Instructions to follow:
In the records below, the lines between the one holding "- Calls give" and the one holding "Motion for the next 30", inclusive, are to be transcribed exactly; no pictures are to be included.

Dataset records:
----
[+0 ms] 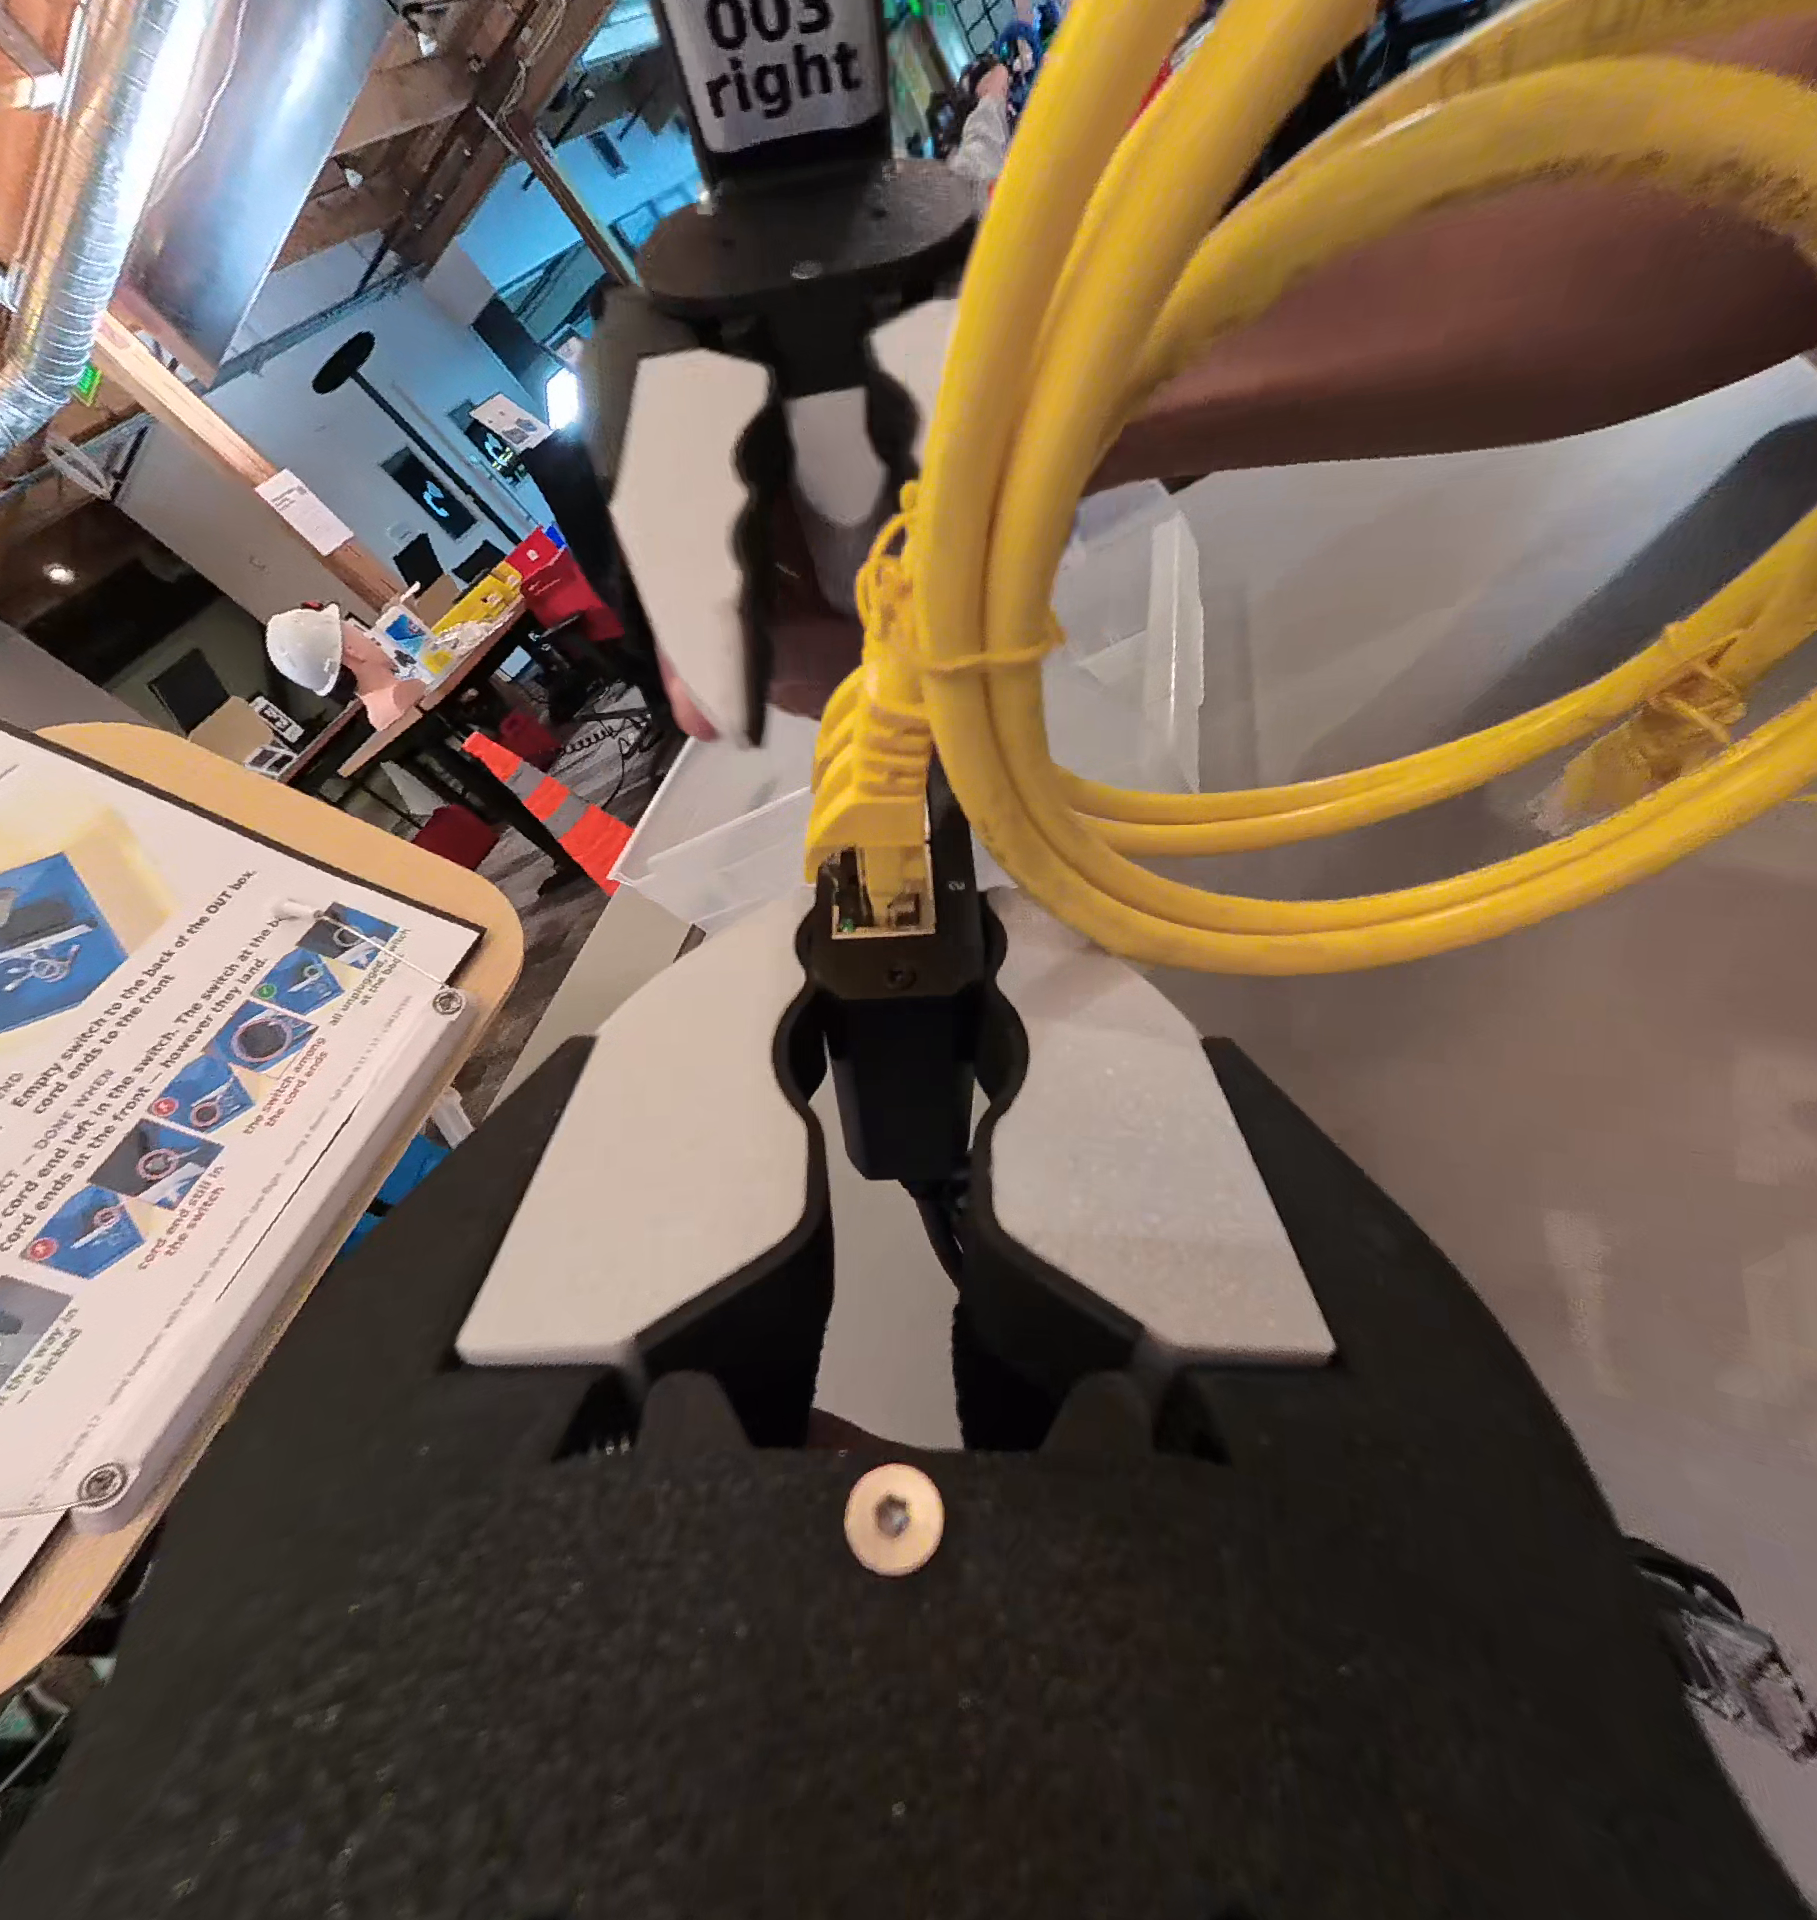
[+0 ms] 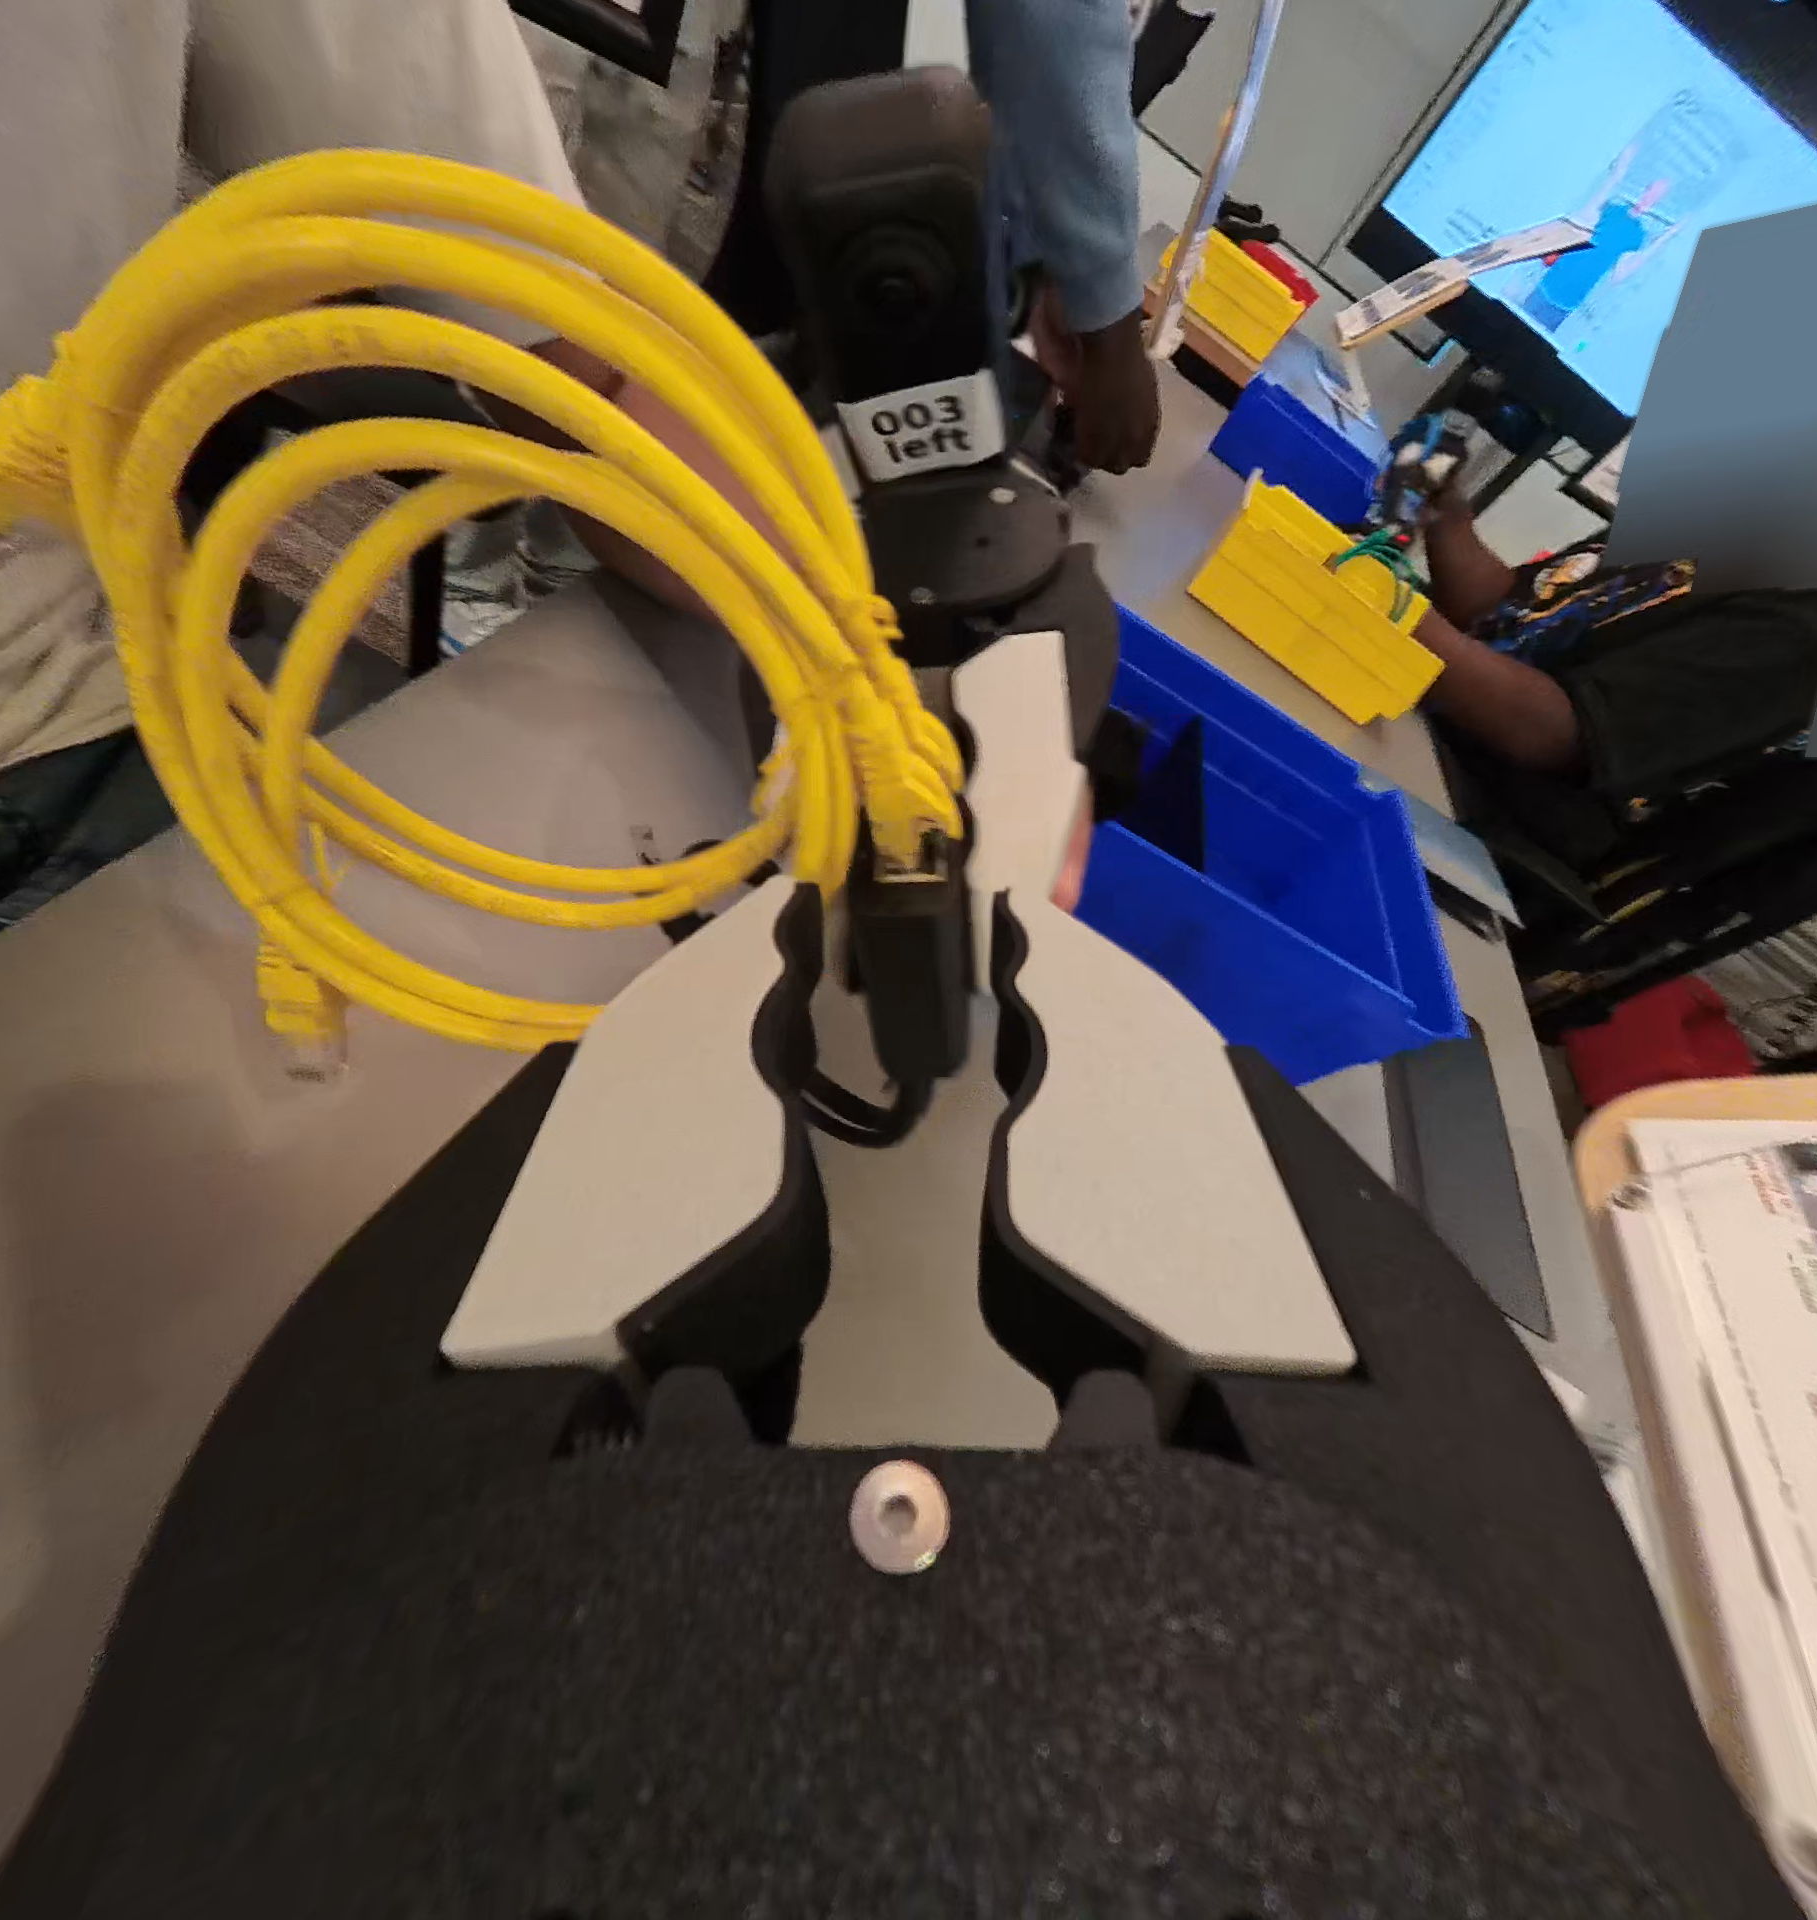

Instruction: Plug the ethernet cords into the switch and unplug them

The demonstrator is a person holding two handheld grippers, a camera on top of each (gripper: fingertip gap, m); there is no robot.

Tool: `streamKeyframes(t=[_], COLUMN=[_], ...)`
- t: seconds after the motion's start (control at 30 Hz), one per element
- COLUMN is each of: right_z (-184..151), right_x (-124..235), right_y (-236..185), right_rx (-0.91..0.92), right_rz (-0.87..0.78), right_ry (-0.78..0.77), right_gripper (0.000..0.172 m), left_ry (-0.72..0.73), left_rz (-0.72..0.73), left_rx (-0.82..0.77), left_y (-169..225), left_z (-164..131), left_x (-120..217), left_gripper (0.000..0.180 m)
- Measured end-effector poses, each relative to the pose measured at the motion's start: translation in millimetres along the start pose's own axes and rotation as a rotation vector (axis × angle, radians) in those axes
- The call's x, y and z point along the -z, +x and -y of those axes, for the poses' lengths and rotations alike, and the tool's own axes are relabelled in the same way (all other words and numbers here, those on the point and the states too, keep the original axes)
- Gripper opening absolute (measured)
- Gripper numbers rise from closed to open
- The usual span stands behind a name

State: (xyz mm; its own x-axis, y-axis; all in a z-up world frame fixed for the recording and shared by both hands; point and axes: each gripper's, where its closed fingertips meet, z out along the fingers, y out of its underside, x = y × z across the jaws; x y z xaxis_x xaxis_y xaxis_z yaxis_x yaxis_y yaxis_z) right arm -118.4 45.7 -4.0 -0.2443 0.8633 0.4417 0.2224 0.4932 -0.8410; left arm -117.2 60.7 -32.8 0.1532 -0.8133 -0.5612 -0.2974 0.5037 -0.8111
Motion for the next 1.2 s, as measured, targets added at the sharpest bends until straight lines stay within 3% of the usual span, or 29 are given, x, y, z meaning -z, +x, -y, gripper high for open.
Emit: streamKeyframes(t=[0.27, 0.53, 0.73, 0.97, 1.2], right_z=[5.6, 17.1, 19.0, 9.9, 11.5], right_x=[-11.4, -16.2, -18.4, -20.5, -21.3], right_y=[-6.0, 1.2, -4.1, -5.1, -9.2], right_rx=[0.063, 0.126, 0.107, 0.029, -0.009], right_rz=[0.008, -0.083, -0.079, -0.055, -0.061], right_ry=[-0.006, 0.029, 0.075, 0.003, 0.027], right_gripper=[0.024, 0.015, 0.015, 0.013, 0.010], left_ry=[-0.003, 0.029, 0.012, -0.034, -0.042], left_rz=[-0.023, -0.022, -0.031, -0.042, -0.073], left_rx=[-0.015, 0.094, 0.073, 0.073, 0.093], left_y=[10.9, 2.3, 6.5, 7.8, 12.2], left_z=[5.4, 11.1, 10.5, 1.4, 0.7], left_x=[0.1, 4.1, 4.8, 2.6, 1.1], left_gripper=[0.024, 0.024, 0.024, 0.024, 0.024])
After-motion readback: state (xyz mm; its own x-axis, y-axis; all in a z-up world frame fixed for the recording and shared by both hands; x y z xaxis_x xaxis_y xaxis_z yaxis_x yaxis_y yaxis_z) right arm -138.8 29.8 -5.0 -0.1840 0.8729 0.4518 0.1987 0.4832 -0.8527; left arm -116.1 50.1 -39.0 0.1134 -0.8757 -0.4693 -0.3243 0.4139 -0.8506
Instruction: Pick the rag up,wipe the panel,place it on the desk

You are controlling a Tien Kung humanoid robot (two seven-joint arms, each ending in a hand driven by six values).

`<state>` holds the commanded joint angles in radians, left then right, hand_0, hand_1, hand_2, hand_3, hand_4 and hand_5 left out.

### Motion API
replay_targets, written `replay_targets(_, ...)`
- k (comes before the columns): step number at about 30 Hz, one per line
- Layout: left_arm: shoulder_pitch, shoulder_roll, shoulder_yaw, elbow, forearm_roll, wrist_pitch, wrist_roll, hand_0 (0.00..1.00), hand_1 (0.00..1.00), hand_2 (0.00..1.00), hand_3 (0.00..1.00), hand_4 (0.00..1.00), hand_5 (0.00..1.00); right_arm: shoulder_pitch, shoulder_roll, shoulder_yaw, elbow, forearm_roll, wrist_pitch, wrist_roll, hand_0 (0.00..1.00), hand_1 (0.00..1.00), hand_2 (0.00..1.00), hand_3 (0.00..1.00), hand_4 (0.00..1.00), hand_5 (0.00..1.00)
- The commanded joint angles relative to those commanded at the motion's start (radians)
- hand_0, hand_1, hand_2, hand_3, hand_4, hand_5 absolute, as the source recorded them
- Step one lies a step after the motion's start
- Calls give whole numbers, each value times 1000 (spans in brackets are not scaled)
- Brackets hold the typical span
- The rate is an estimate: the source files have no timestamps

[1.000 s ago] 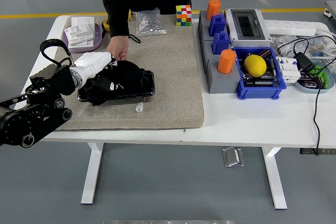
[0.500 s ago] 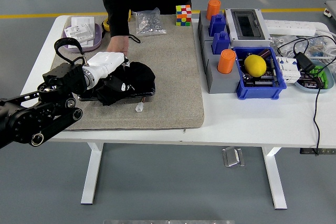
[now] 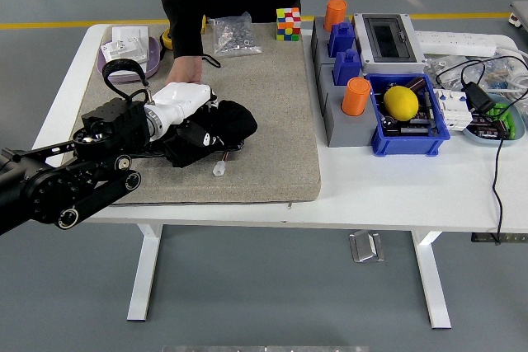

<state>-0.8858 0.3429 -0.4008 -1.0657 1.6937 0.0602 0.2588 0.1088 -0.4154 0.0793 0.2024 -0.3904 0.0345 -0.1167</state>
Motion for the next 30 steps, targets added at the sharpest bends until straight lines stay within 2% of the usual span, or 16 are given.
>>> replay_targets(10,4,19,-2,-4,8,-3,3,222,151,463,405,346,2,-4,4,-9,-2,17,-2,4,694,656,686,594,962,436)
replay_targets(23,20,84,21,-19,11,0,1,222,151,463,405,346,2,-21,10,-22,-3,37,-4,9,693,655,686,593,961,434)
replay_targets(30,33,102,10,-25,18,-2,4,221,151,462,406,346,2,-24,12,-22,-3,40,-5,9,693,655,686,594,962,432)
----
Solution below:
- Calls give whole numbers, each value times 1000 (spans in brackets are not scaled)
- Brackets hold the typical span
- The rate is an estimate: the source files have no timestamps

[1.000 s ago] 
[0.500 s ago] 
[now] 

<state>-0.8858 0.3429 -0.4008 -1.0657 1.6937 0.0602 0.2588 0.1088 -0.4154 0.0793 0.2024 -0.3904 0.0345 -0.1167</state>
Motion for the next 30 steps, targets added at the sharpest bends until straight lines stay within 2% of the usual span, or 16 are given.

This output contains the full answer.